Data maturity assessment: which of the 5 stages is your organization in?

M

By

Martijn van Grieken

Table of Contents

Twentynext sees the same pattern time and again in mid-sized and large organizations: a data maturity assessment only becomes truly valuable when it goes beyond technology and shows how trustworthy your data really is for decision-making today. A proper assessment maps out, in a structured way, how well an organization collects, manages, and uses data—usually across five stages: ad hoc, reactive, standardized, predictive, and transformative.

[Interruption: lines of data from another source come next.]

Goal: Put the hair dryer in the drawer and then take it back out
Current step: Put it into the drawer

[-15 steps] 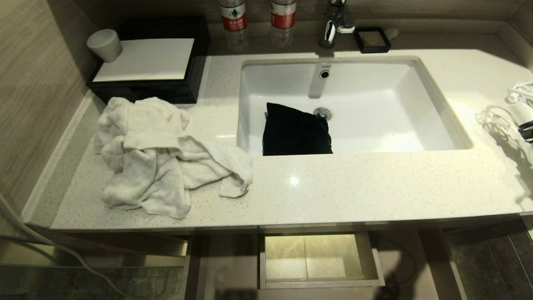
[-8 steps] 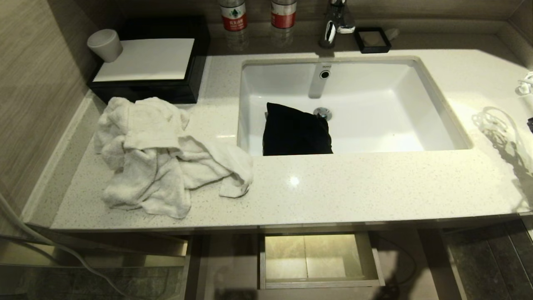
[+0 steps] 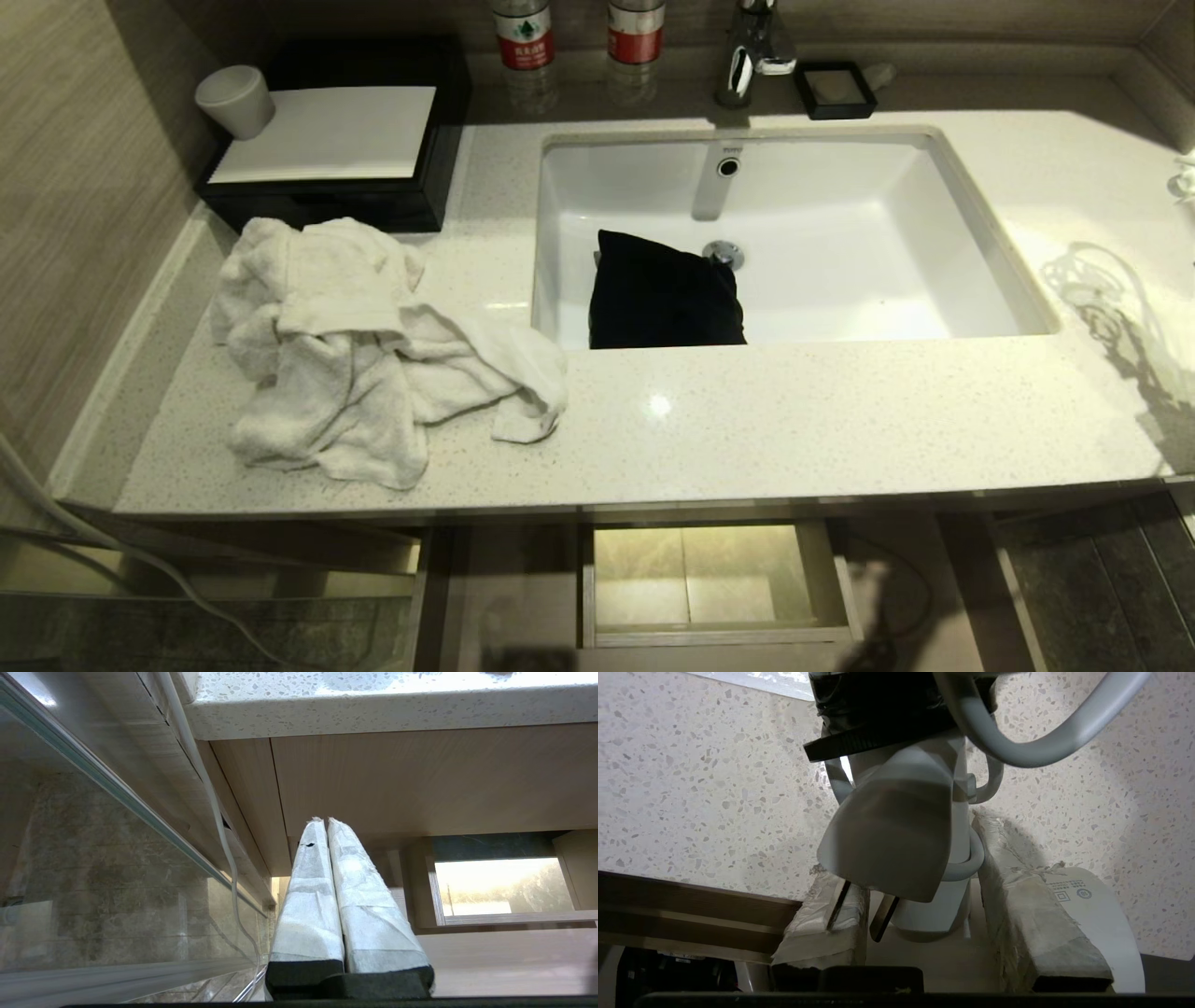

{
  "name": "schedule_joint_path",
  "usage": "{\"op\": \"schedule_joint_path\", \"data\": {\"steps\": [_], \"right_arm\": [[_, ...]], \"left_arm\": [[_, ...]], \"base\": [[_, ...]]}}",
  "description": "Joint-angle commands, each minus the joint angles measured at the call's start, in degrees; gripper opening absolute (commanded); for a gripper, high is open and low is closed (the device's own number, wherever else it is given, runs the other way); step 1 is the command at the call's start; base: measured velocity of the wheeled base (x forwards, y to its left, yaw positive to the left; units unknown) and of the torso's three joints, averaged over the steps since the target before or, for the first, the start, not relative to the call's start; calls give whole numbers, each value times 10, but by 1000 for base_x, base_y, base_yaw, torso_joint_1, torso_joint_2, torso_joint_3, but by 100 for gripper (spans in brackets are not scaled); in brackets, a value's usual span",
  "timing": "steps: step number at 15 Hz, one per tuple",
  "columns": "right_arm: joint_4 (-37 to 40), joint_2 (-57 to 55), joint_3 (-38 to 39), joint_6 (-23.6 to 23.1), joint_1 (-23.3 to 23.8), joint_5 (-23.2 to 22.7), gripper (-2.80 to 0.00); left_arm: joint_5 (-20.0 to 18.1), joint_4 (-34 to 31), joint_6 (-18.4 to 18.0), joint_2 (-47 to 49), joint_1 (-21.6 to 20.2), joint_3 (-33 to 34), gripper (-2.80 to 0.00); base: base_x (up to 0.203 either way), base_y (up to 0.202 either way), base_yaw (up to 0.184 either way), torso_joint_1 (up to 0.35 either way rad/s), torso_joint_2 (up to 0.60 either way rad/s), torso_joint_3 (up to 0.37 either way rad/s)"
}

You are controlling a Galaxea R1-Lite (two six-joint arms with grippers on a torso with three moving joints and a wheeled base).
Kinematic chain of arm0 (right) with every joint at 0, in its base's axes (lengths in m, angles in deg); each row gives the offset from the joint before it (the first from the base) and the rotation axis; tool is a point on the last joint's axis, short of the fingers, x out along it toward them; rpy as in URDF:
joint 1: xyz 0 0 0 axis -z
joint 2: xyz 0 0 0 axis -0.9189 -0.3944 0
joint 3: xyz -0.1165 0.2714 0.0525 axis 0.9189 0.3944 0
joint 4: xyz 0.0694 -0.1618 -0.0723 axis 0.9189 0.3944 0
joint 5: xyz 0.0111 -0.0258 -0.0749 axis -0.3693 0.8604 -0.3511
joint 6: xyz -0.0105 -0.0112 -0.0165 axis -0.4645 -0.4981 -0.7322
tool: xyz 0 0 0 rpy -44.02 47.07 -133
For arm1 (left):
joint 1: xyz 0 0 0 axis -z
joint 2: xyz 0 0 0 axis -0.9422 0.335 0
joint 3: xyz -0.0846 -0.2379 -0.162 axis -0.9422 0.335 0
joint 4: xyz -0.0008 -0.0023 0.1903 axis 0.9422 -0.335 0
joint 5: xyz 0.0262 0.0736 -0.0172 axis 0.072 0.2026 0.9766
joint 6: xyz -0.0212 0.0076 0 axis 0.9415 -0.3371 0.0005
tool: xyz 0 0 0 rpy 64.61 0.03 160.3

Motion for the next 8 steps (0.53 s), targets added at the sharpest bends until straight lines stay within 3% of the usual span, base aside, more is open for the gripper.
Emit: {"op": "schedule_joint_path", "data": {"steps": [1,8], "right_arm": [[1,25,12,-6,-4,-2,-280],[8,31,19,-18,-8,-1,-280]], "left_arm": [[0,0,0,0,0,1,-280],[0,0,0,0,0,1,-280]], "base": [[0,0,0,0,0,0],[0,0,0,0,0,0]]}}
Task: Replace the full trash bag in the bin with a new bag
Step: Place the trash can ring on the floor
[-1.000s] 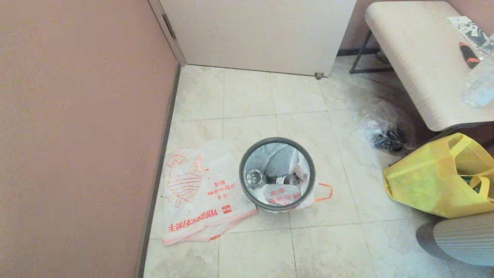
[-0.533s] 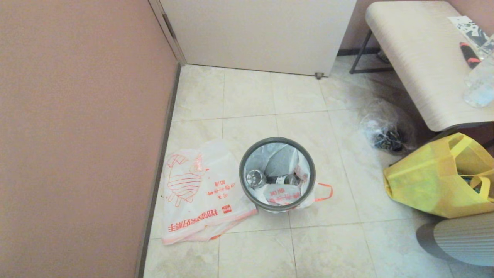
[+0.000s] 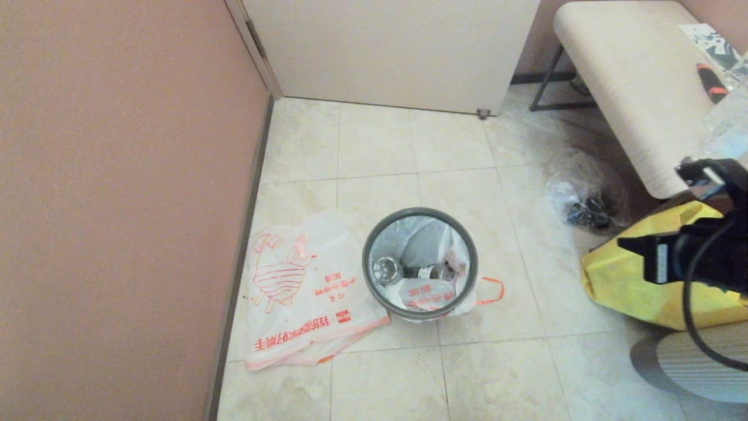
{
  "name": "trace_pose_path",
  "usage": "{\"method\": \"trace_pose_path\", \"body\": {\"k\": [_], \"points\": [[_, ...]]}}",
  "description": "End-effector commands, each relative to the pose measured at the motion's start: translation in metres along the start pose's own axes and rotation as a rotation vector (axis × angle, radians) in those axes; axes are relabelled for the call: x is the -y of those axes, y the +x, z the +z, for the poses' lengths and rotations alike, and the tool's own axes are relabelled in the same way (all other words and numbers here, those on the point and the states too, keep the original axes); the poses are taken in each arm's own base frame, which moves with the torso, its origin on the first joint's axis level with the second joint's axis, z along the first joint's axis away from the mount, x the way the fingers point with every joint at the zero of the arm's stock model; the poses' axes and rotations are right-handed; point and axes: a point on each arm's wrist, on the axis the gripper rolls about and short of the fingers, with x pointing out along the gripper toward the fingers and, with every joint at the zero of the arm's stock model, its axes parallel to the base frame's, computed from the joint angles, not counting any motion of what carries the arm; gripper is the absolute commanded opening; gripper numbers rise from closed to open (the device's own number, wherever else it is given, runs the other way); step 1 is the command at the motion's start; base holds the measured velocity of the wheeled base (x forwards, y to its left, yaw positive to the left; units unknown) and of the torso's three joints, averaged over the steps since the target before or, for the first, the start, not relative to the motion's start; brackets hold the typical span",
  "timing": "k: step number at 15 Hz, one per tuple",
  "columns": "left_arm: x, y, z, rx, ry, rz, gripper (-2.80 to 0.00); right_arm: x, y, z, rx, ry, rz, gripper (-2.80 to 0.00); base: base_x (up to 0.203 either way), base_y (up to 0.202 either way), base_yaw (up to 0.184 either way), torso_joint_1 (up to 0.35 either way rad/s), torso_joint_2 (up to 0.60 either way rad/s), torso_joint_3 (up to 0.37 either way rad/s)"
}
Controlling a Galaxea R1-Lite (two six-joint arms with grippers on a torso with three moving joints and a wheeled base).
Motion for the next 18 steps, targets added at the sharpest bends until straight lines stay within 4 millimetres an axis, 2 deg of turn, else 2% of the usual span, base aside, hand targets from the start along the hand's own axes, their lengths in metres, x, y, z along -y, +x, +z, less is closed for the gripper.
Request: {"method": "trace_pose_path", "body": {"k": [1,5,7,12,16,18], "points": [[0.000,0.001,-0.006,-0.023,0.001,-0.001,-2.80,-0.011,0.069,-0.017,-0.157,-0.004,0.014,-2.80,0.000,0.000,0.000,0.000,0.00,0.000],[0.000,0.001,-0.006,-0.023,0.001,-0.001,-2.80,-0.038,0.148,-0.023,-0.213,-0.019,0.003,-2.80,0.000,0.000,0.000,0.000,0.00,0.000],[0.000,0.001,-0.006,-0.023,0.001,-0.001,-2.80,-0.055,0.169,-0.017,-0.192,-0.025,0.029,-2.80,0.000,0.000,0.000,0.000,0.00,0.000],[0.000,0.001,-0.006,-0.023,0.001,-0.001,-2.80,-0.092,0.207,-0.033,-0.216,-0.040,0.048,-2.80,0.000,0.000,0.000,0.000,0.00,0.000],[0.000,0.001,-0.006,-0.023,0.001,-0.001,-2.80,-0.104,0.212,-0.026,-0.185,-0.046,0.064,-2.80,0.000,0.000,0.000,0.000,0.00,0.000],[0.000,0.001,-0.006,-0.023,0.001,-0.001,-2.80,-0.107,0.222,-0.027,-0.176,-0.049,0.031,-2.80,0.000,0.000,0.000,0.000,0.00,0.000]]}}
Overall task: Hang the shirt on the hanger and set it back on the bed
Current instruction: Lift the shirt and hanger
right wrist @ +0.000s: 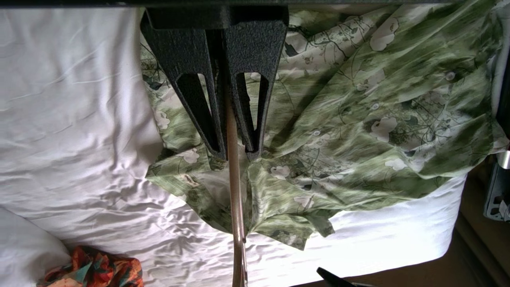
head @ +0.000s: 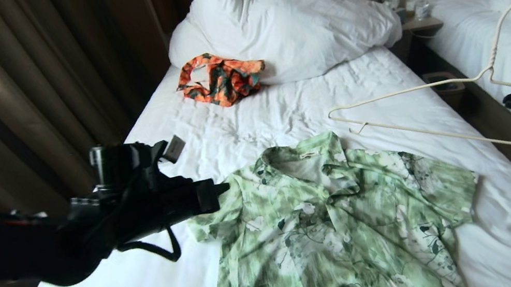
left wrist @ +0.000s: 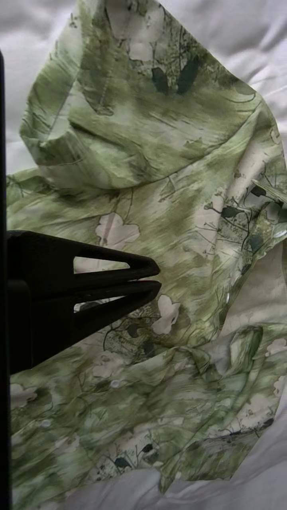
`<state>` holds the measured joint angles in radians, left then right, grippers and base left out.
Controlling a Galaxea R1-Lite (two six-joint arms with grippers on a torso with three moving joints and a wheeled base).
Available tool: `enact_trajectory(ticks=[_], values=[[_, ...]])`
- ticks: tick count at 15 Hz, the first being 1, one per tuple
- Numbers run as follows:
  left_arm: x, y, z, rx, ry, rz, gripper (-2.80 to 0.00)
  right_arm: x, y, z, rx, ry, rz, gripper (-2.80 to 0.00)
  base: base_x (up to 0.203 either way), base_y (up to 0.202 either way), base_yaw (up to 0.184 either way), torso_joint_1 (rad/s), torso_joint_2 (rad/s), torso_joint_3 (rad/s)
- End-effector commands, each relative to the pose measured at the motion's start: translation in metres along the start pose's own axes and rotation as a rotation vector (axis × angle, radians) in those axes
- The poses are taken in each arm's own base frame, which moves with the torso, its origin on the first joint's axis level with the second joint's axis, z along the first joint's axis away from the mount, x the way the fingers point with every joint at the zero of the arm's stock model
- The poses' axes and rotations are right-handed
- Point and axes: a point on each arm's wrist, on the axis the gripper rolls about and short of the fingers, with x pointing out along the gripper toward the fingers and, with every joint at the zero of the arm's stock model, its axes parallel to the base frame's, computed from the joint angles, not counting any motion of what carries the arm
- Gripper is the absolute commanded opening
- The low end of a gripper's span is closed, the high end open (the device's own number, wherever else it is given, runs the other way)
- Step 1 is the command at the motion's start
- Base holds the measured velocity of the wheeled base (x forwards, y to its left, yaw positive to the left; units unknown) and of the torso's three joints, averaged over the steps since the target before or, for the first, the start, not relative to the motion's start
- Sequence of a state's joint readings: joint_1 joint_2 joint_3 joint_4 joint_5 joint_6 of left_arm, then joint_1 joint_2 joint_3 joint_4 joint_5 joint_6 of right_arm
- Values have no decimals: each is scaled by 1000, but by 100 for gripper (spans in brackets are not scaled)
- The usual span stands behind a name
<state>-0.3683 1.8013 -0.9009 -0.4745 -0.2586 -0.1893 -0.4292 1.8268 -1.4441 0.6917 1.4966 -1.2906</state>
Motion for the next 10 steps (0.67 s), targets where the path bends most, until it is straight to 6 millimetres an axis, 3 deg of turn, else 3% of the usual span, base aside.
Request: enact_trajectory(ticks=[1, 5, 7, 8, 10], values=[[63, 10, -18, -12, 80, 10, -280, -4, -6, -4, -2, -5, -10, -280, 0, 0, 0, 0, 0, 0], [119, 17, -9, 4, 42, 75, -280, -7, -12, -14, 23, -1, -22, -280, 0, 0, 0, 0, 0, 0], [132, 16, 1, -17, 42, 113, -280, -11, -14, -19, 38, 2, -33, -280, 0, 0, 0, 0, 0, 0], [134, 8, 4, -43, 43, 112, 0, -13, -15, -21, 43, 3, -38, -280, 0, 0, 0, 0, 0, 0], [135, -5, 5, -58, 45, 133, 0, -16, -16, -25, 52, 4, -47, -280, 0, 0, 0, 0, 0, 0]])
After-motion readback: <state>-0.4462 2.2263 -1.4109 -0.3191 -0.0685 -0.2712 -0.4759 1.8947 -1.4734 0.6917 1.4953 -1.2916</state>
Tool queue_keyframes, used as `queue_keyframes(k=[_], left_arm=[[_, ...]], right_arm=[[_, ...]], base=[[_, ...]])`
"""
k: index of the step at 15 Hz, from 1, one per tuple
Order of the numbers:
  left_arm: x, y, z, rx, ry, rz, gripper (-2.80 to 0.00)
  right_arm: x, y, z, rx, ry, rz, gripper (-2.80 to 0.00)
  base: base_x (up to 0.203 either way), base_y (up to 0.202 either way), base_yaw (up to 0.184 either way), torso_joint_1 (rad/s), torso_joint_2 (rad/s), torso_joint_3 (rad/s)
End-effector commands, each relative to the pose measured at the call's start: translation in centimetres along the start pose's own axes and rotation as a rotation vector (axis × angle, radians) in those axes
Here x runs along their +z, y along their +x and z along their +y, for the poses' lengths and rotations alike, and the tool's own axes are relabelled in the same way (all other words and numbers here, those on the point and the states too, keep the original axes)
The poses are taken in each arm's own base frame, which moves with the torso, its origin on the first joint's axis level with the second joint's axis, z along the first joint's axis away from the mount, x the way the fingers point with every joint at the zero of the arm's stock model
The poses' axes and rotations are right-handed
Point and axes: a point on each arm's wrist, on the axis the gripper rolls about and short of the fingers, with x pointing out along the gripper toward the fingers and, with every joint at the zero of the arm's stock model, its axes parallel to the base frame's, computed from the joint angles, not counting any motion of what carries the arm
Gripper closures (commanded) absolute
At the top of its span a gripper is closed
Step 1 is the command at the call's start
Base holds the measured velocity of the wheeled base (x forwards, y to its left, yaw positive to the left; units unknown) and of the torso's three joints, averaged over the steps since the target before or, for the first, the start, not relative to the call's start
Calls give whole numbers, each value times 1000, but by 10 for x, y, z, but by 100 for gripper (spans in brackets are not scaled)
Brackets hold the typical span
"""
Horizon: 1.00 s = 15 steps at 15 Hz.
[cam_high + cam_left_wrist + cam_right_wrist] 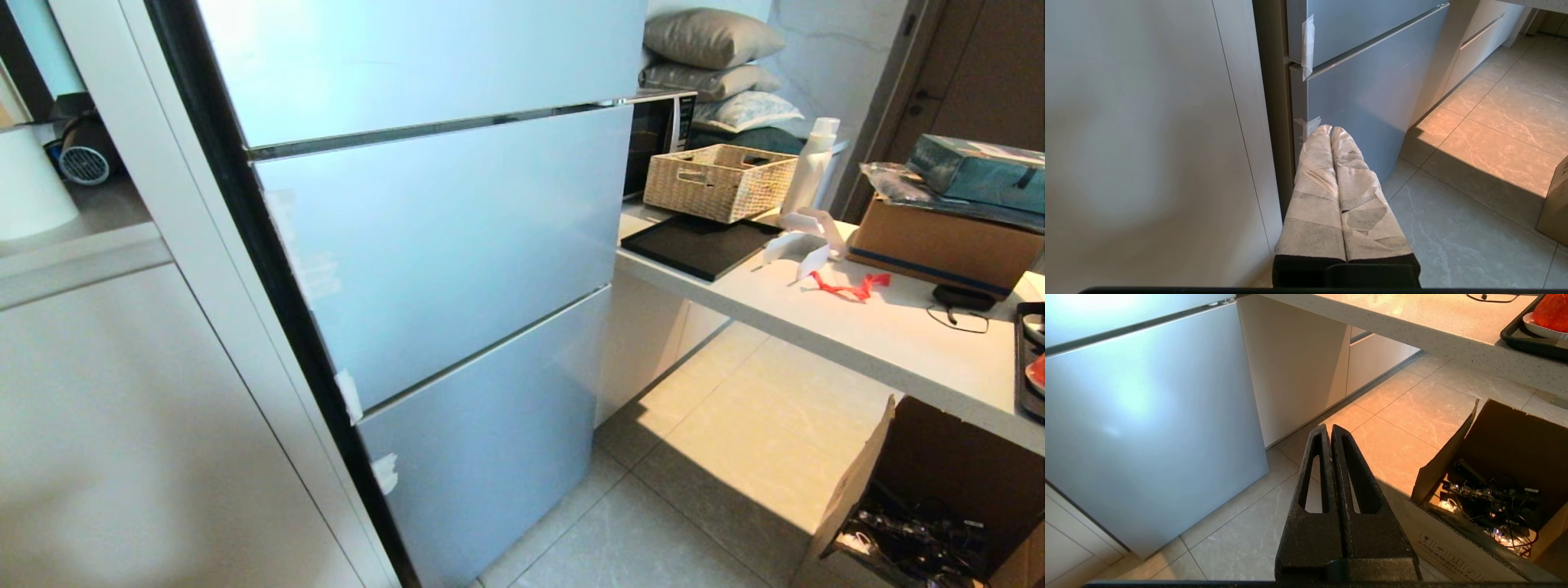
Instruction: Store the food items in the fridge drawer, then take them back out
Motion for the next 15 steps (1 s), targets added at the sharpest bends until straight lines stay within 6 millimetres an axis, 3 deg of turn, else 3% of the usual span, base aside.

Knowing where you are is the starting point for any realistic improvement plan:

Data maturity assessment: in welke van de 5 fases bevindt uw organisatie zich?
Data maturity assessment: in welke van de 5 fases bevindt uw organisatie zich?

  • Stage 1 (ad hoc): data is scattered, definitions vary, and reporting is manual.
  • Stage 2 (reactive): reports exist, but producing them takes time and the numbers are not always reliable.
  • Stage 3 (standardized): shared data sources and consistent definitions are in place.
  • Stage 4 (predictive): Data Science models support proactive decision-making.
  • Stage 5 (transformative): data and AI create measurable new business value.

Why data maturity is more urgent than ever (Service management)

Twentynext sees a recurring issue in mid-sized and large organizations: the ambition to use AI is growing fast, but data quality and structure are lagging behind. That is no coincidence. In 2024, 22.7 percent of Dutch companies with 10 or more employees used one or more AI technologies, an increase of nearly 9 percentage points compared to 2023. But there is another side to that story: among companies that had considered AI but were not using it, “lack of experience” was by far the main reason (74.6 percent).

In practice, that “lack of experience” is rarely a technology problem. It is almost always a data maturity problem. Organizations launch an AI initiative before they truly understand the quality of the data they are working with. An assessment fixes that by giving them an honest starting point.

In 2024, five EU-27 countries had a higher share of AI-using companies than the Netherlands, while the EU average stood at 13.5 percent. So the Netherlands is one of Europe’s frontrunners, but there is still room to improve the quality of AI adoption—not just the volume. Data maturity is the lever that makes that possible.

On top of that, the EU Data Act, which becomes applicable on 12 September 2025, introduces new requirements around data portability and data management. Organizations that already have strong data governance in place will be in a far better position to meet those obligations.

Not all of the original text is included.